[Your instructions] Only the lines from the top of the following listing through the line with "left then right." belong in your answer, exactly as written.

[Dataset section]
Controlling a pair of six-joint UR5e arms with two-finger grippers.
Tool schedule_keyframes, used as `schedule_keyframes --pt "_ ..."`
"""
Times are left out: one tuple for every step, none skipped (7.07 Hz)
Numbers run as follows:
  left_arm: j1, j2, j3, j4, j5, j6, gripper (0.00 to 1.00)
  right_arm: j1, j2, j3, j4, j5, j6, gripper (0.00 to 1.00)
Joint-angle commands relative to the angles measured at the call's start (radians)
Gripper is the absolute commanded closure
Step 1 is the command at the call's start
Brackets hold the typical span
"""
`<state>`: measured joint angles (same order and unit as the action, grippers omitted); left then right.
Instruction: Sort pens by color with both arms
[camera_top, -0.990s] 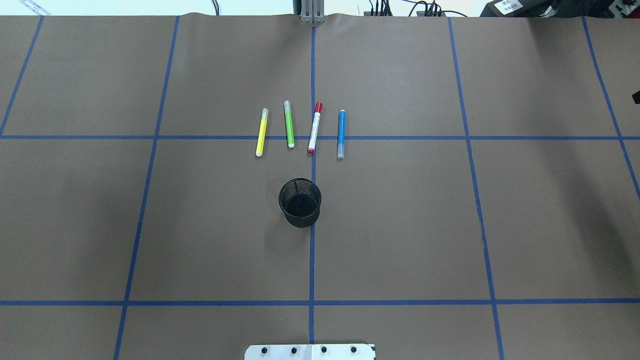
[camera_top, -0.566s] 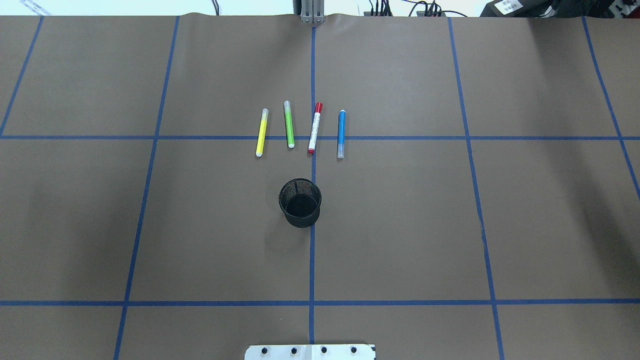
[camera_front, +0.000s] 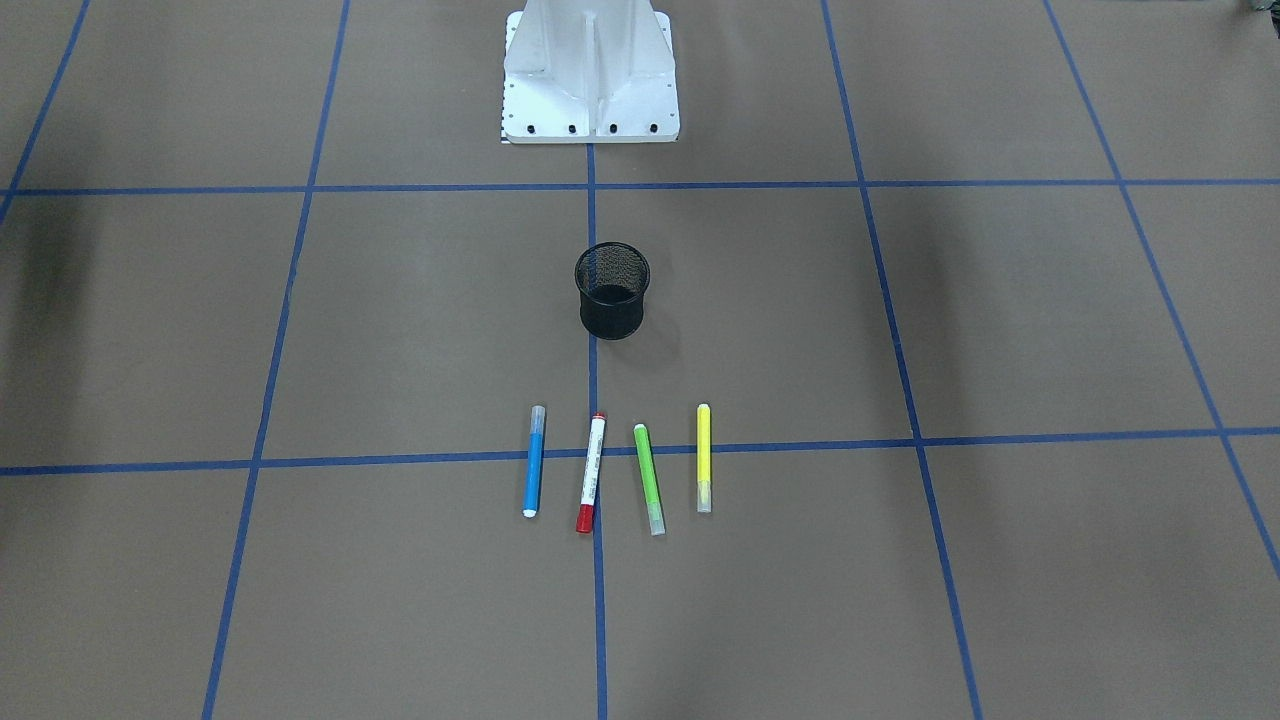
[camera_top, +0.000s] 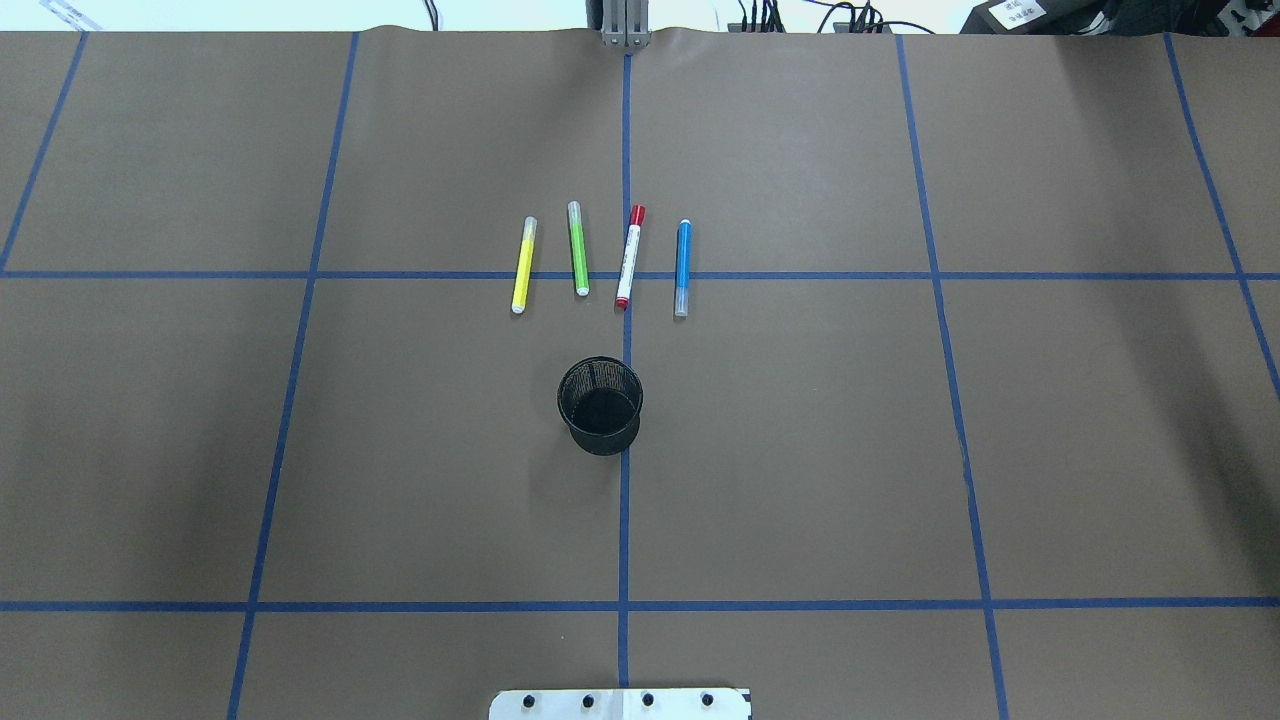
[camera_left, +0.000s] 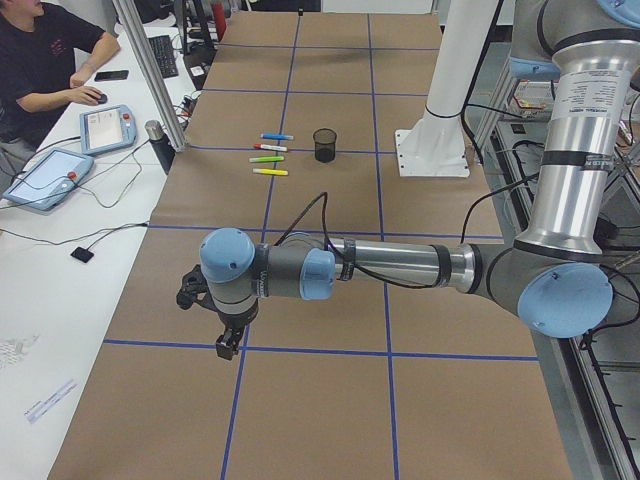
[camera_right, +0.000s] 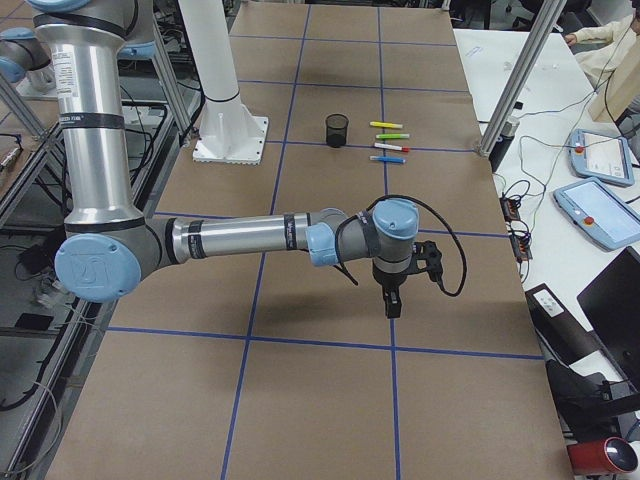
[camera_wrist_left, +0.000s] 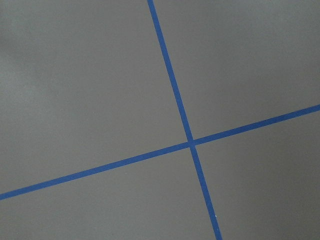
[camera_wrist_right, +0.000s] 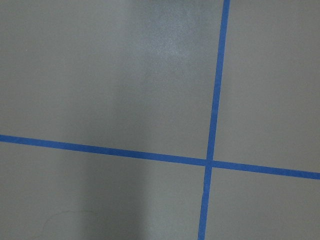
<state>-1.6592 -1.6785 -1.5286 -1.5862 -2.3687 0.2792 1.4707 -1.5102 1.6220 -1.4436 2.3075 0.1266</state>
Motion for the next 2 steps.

[Task solution]
Controlling a pair of six-joint UR5e arms with two-finger grippers.
Tool schedule_keyframes, used as `schedule_keyframes --pt "_ ..."`
"""
Times are left out: one tuple for every step, none skipped (7.07 Hz)
Numbers run as follows:
  left_arm: j1, j2, j3, j4, j5, j6, gripper (0.00 to 1.00)
  right_arm: j1, j2, j3, j4, j5, j6, gripper (0.00 to 1.00)
Joint-angle commands relative to the angles measured at the call's start (radians)
Gripper is the absolute commanded closure
Step 1 is the command at the call's start
Brackets hold the typical span
"""
`<state>`: measured joint angles (same order and unit as the action, grippers omitted); left then right.

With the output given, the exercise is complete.